There are two ways that our relationship with others can be disturbed.
- We can be offended.
- We can offend someone else.
As God’s people, who are concerned about pleasing God, we want to follow peace with all men. Whether we have been offended or whether we have offended someone else, we have an obligation.
If we have been wronged we are to forgive those who have done the wrong. When you are praying and the wrong that someone has done against us comes to our mind… We are to forgive. If necessary, we are told in Mathew 18:15-20, it may take some work.
Mathew 5:23-25 tells us that our obligation when we have wronged someone else and are coming to prayer and this wrong comes up in our mind… we need to do something about it.
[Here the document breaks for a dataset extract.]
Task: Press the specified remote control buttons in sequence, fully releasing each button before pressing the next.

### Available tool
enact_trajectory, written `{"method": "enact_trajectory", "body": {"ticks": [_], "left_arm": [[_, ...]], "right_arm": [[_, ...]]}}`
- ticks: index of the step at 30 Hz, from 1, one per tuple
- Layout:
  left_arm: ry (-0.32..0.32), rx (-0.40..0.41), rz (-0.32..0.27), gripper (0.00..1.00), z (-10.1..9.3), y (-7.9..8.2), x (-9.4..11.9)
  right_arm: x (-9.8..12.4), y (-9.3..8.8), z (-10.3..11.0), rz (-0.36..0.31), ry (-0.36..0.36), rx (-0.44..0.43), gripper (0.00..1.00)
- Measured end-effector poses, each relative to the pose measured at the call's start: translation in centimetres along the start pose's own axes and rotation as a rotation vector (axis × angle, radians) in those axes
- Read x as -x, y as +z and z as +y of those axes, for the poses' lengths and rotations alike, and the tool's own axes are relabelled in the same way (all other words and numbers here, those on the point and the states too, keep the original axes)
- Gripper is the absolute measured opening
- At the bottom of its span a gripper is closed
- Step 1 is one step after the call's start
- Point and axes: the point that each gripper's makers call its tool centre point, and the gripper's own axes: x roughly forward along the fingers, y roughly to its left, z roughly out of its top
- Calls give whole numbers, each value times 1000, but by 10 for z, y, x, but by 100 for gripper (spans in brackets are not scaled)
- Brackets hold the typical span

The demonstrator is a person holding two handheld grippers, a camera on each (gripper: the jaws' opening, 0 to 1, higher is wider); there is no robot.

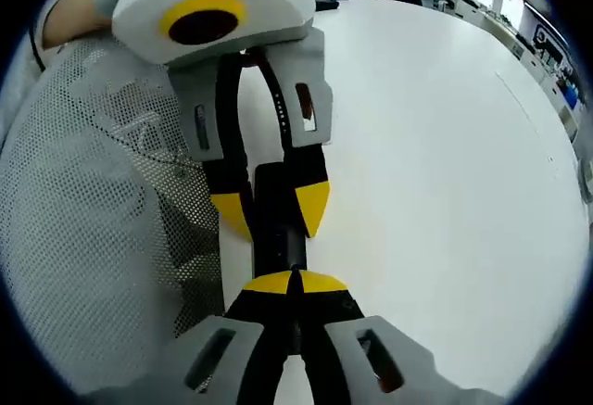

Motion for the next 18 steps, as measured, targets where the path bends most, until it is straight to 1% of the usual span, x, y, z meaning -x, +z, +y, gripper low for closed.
{"method": "enact_trajectory", "body": {"ticks": [1, 3, 4, 7, 9, 11, 12, 13, 15, 16, 17, 18], "left_arm": [[-1, -2, 0, 24, 0, 0, 0], [0, -3, -3, 24, 0, 0, 0], [0, -6, -4, 24, 0, 0, 0], [1, -10, 0, 24, 0, 0, -1], [1, -10, 1, 24, 0, 0, -1], [1, -8, 3, 24, 0, 0, -1], [2, -9, 3, 24, 0, 0, -1], [2, -9, 2, 24, 0, 0, -1], [0, -6, -1, 24, 0, 0, -1], [0, -7, -2, 24, 0, 0, 0], [1, -8, -1, 24, 0, 0, 0], [0, -10, 0, 24, 0, 0, 0]], "right_arm": [[-1, 2, -1, 1, -2, 0, 0], [-1, 2, -1, 24, 4, -2, 0], [-1, 2, -1, 39, 6, 13, 0], [-2, 1, -3, 53, 2, -2, 0], [-1, 1, -4, 44, -5, -25, 0], [-2, 2, -7, 14, -31, -44, 0], [-1, 1, -6, 17, -34, -41, 0], [-1, 2, -6, -1, -61, -16, 0], [0, 1, -5, -19, -87, -16, 0], [0, 2, -3, -33, -90, -34, 0], [1, 2, 1, -40, -75, -42, 0], [2, 1, 3, -39, -75, -69, 0]]}}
If we have offended someone, if we know someone has something against us, we are obligated according these scriptures to take the initiative and apologize. When we do, our worship can and will become sweeter!
Luke 19:1-10 is the story of Zacchaeus. He had defrauded people, it was why he was a wealthy man. In the presence of Jesus he was convicted and decided to give money back to those who he had cheated. He settled up with them. Three words that he surely said were “I am sorry!”
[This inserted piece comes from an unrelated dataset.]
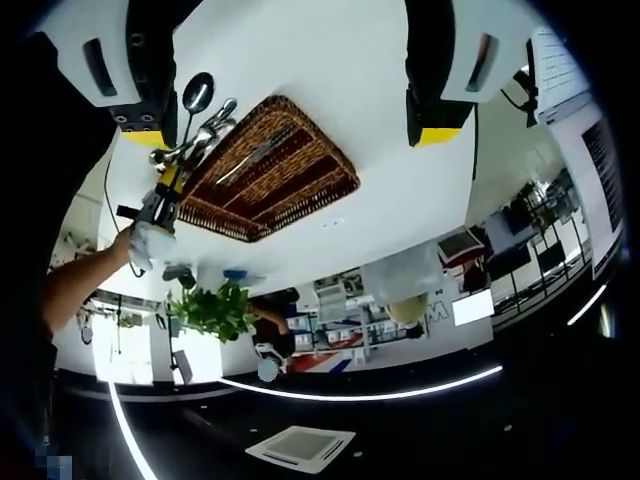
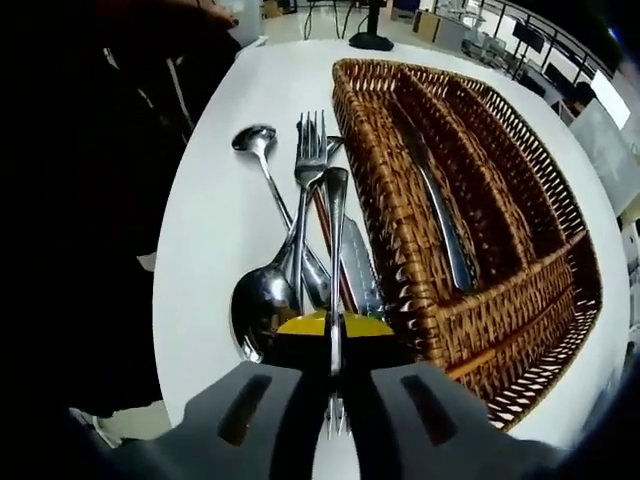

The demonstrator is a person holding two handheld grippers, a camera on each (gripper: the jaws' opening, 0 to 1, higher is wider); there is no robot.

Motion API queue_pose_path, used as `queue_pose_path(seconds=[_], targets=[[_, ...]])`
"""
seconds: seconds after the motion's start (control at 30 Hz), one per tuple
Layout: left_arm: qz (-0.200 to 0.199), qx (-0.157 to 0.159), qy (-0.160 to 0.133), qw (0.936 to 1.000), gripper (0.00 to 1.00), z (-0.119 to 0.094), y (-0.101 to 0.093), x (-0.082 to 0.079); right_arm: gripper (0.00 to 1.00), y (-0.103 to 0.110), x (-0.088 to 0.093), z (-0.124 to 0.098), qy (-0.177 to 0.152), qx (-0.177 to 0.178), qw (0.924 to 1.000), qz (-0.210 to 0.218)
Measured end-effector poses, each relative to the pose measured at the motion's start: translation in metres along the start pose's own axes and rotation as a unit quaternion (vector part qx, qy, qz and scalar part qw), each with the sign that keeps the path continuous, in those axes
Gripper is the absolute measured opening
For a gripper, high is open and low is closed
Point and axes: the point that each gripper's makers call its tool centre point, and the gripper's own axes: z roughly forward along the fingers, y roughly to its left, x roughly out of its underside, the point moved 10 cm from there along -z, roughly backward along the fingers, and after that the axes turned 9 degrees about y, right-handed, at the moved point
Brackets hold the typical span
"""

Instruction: Arrange the knives, forks, and spoons in their matching storage slots by inserting each utensil handle-first until every utensil is classified and aligned in the correct compartment

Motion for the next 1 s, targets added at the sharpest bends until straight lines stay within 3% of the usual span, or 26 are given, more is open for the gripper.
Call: queue_pose_path(seconds=[0.67,1.0], targets=[[0.016,-0.005,0.007,0.9998,0.98,0.001,0.005,0.000,0.00,0.004,-0.016,-0.029,-0.016,0.005,0.9998,-0.004],[0.006,-0.003,0.012,0.9999,0.99,0.001,0.008,0.000,0.00,0.010,-0.040,-0.063,-0.028,-0.007,0.9990,-0.035]])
Saying “I’m sorry” can be so hard to do. We can think that the person might think less of us if we admit that we are wrong. It’s humiliating, it puts me beneath that person and obligates me to them. If we allow this kind of reasoning to rule our decisions and postpone action on or part we can reason away our obligation. That’s not something that we want to do.
Be prompt in your admission of guilt – Jesus taught us that we should agree with the one who we have aught against while we are “in the way.”
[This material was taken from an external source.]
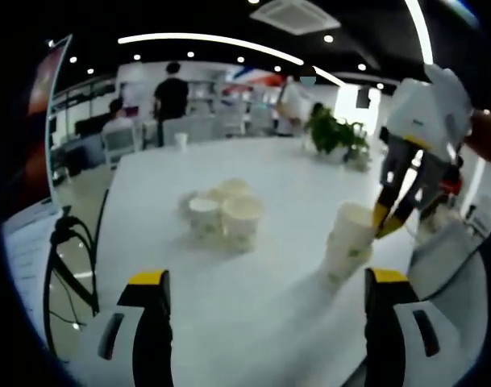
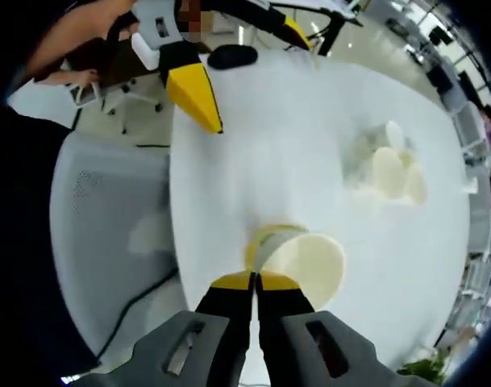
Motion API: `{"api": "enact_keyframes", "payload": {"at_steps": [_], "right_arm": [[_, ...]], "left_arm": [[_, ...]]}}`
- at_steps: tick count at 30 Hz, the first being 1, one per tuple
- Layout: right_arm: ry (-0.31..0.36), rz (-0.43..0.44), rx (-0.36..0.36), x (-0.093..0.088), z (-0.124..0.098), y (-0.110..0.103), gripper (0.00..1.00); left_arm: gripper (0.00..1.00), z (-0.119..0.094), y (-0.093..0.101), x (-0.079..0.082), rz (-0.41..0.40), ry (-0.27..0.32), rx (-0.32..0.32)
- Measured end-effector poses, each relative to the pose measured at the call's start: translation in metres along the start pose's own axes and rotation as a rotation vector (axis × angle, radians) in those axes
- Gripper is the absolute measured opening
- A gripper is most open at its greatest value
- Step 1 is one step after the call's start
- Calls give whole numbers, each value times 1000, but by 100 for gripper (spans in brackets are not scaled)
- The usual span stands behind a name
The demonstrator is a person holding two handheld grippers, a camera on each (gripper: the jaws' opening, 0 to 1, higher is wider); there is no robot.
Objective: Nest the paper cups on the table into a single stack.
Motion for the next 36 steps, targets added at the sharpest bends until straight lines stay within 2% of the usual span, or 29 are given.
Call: {"api": "enact_keyframes", "payload": {"at_steps": [12,36], "right_arm": [[-2,18,14,-6,19,6,0],[44,44,35,-11,23,8,0]], "left_arm": [[98,-1,-1,-2,-5,-4,3],[98,2,0,-1,-5,-8,0]]}}
Point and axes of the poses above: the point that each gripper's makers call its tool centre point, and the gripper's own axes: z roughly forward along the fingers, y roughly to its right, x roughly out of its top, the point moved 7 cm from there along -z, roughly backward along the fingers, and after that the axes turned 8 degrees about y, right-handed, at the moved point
Ephesians 4:26 – Paul tells us that we should take care of our issues with anger before the sun goes down. Whether it is afternoon morning or whenever we should be prompt. An offense left not taken care of can sit and fester… the offended can begin to assume that there is a motive behind the action that was worse than it actually was!
Proverbs 18:19 When you know that you’ve done something that hurt someone else, take care of it, take care of it as soon as possible.
1 Peter 3:7-12
We need to consider how we would feel if someone had treated us in the manner that we have treated someone else. If we have trouble feeling sorry when we’ve hurt someone, that may indicate a weakness in our character. It is definitely something that we should bring to God and ask him to help us with.
Psalm 51:4 – David begins by bringing his offense before God first. Any wrong is a wrong against God. If we have committed an offense we have committed it against God.
When we approach the offended one we need to be honest, specific and genuine. Be clear that you value that relationship and you want to seek peace.
Part of saying I’m sorry is to intend to not commit the wrong again. Jesus said that we should forgive 70 times 7. He didn’t say that it is ok to offend and say “I’m sorry” 70 times 7.
1 Samuel 24:16-18 David had at least two opportunities to kill Saul. Both times Saul recognized that he was wrong and made his sincere intention to no longer pursue David known.
James 3:17 – Saying I’m sorry and being willing to quickly ask for forgiveness is part of Christian growth.
Children need to hear “I’m sorry” from their parents. Parents should also hear it from their children. Wives and husbands. Employees and employers. All relationships matter, sincere apologies cultivate a greater sensitivity for the feelings of others and how they are doing.
Mathew 5:9 – May God help us to think about our lives and our relationships, especially our responses to others. If there is clean up that needs to happen lets do it. Let’s be faithful in following peace and holiness.